Thursday 16 March 2017

The great ocean road and the grampians

We spent the next few days driving along the south coast, pausing to admire the beautiful beaches, to walk inland up rivers and see waterfalls and to eat local fish (usually battered) and massive salads.

Lorne was a nice seaside town, with a holiday park at one end, and a pretty prominade of shoots and cafes. We are huge ice creams, drive up to viewpoints over the mountains, and jogged into the woods.

After lorne we found a little koala on Lisa's map, so stopped there for coffee.

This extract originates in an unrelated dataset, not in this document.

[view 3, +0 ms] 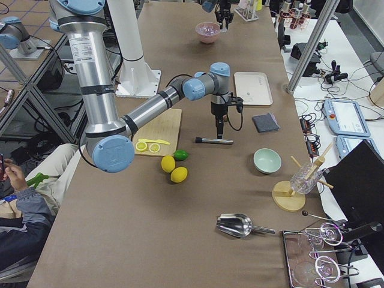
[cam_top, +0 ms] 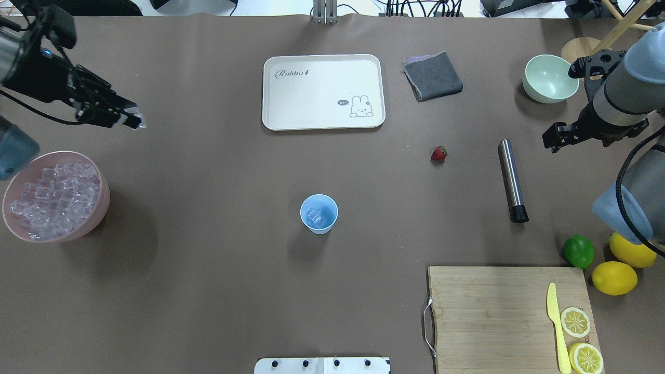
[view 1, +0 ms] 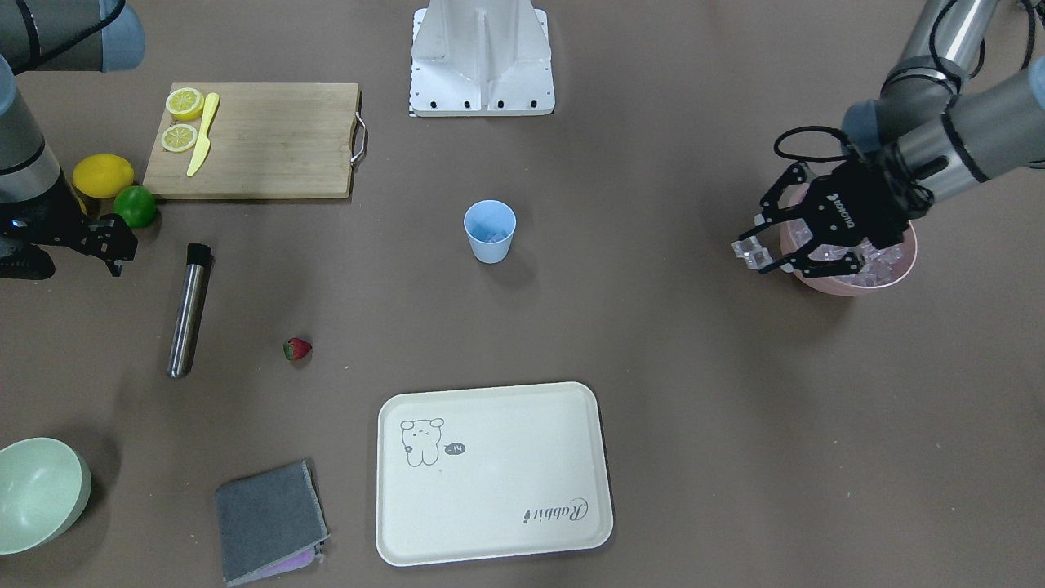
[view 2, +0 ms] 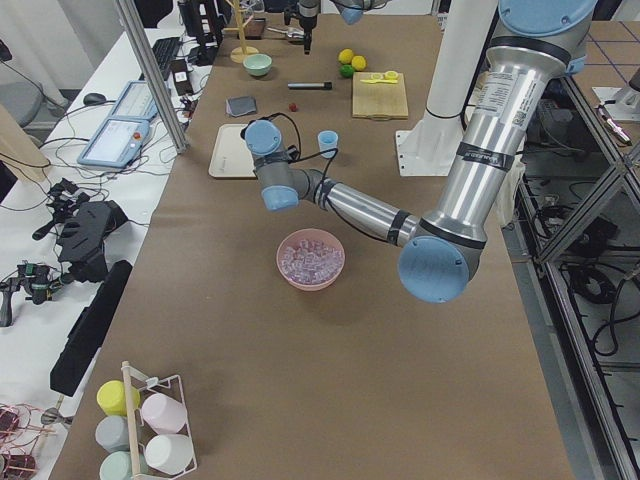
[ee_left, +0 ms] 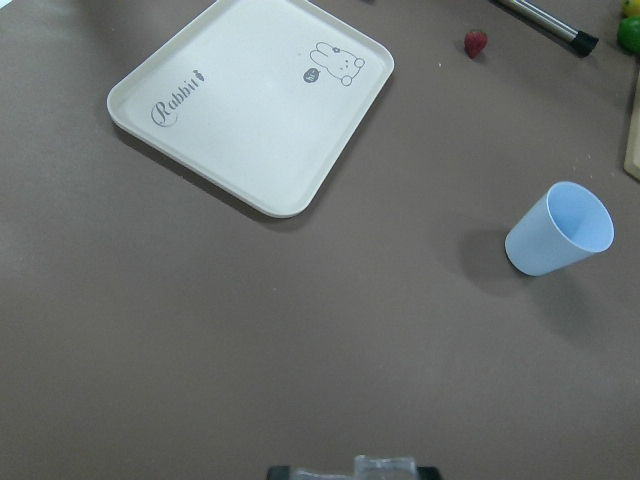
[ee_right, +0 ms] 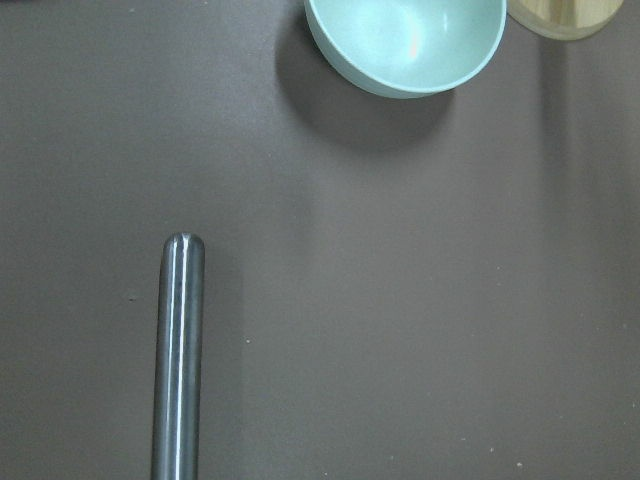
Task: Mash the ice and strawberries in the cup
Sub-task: 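Carry the ice cube with the left gripper over the light-blue cup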
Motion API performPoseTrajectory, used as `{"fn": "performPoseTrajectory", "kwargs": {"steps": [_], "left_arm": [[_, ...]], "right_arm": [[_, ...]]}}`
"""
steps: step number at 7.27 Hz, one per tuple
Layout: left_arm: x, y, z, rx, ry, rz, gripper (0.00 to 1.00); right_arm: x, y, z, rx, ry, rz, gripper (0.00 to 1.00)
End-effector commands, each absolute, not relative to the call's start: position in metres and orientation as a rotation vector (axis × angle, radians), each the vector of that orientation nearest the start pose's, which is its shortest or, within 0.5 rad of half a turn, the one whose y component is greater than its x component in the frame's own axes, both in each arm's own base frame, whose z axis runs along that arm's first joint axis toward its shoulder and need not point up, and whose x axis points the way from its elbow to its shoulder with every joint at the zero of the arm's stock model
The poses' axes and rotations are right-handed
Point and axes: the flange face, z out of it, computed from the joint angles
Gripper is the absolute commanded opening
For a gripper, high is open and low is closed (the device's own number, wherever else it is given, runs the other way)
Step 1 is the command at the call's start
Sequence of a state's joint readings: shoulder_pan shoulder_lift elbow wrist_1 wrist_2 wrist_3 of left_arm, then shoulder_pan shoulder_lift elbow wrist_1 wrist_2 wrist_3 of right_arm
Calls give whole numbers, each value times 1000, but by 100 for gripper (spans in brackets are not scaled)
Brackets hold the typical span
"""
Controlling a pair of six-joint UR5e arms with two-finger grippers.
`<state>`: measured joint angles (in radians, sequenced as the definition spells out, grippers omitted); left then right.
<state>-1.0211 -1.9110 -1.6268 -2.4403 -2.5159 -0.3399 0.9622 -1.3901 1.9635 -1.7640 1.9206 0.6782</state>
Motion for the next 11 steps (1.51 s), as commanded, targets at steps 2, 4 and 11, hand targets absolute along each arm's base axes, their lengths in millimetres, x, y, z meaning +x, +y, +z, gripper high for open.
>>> {"fn": "performPoseTrajectory", "kwargs": {"steps": [2, 4, 11], "left_arm": [[372, -483, 256, 715, 1304, 653, 0], [444, -439, 230, 749, 1309, 603, 0], [536, -369, 225, 786, 1270, 542, 0]], "right_arm": [[-216, -498, 418, 105, -496, 2, 100], [-211, -497, 411, 120, -503, 7, 100], [-206, -494, 418, 122, -479, 21, 100]]}}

We walked up a road from the coffee shop, and found some very tame parrots sitting on tourists hands and heads. Further up the track and into the forest every hundred yards or so there was an adorable bump in the tree which was a koala, just sleeping or occasionally eating. A couple had babies with them, although none were close enough for any brilliant photos, it was still a pleasure to see them in the wild.

Port Campbell and port fairy were both nice places to stop, and happened to be where we had found airbnb places, they also had more exquisite beaches, and amazing rock formations, the 12 apostles being the equivalent of old harry rocks done the Aussie way, bigger and brasher and more obvious.

I had my close encounter with a snake on a walkway here, literally about 8 inches from stepping on something huge and brown/black, which was either the eastern brown snake (utterly deadly) or a tiger snake (mostly deadly). I heroically held Lisa back as I stopped sharply. A couple walking the other way jumped a mile and sprinted off like lunatics, and the snake slithered over the path and hid in the bushes.

Forgive me for not going into more detail of the great ocean road, but the photos I will put up eventually should do it more justice.

The end of the road was mount Gambier, which just sneaked us into South Australia, so we had to change our clocks by 30
Minutes (hardly worth it really) where we stopped at a cheap and cheerful motel, ate copious amounts of pizza, and a garlic bread smothered in bolognese sauce and mozzarella (which I had seen advertised 200 times on local tv).

The next morning was the mount Gambier parkrun, 5k around the lake, (although actually the rim of an extinct volcano). We found a little village type fair on a green bit by the town hall and had coffee and cake, and chatted to some locals and listened to folk and admired some old Holdens.

A march up the mountain, and down a sinkhole, in blazing sunshine meant we were ready to spend the early evening in the cinema (the excellent trainspotting 2) before spending the evening in the local pub drinking cheap local reisling, and eating roast pork (me) and veggie stir fry (Lisa)

The next day was a long drive out towards the grampians national park. We stayed in halls gap, at a holiday park surrounded by kangaroos and cockatoos, and drove to all the viewpoints, where crazy rock formations stick out of craggy mountains, and you get 360° vistas over the whole of Victoria.

Again, the pictures I'll eventually share will be far more effective than my gibbering attempts to describe these places

The drive back to Melbourne a couple of days later was lovely, with aboriginal paintings and a walk round a lake, before a final night near the airport, and an early flight to Tasmania!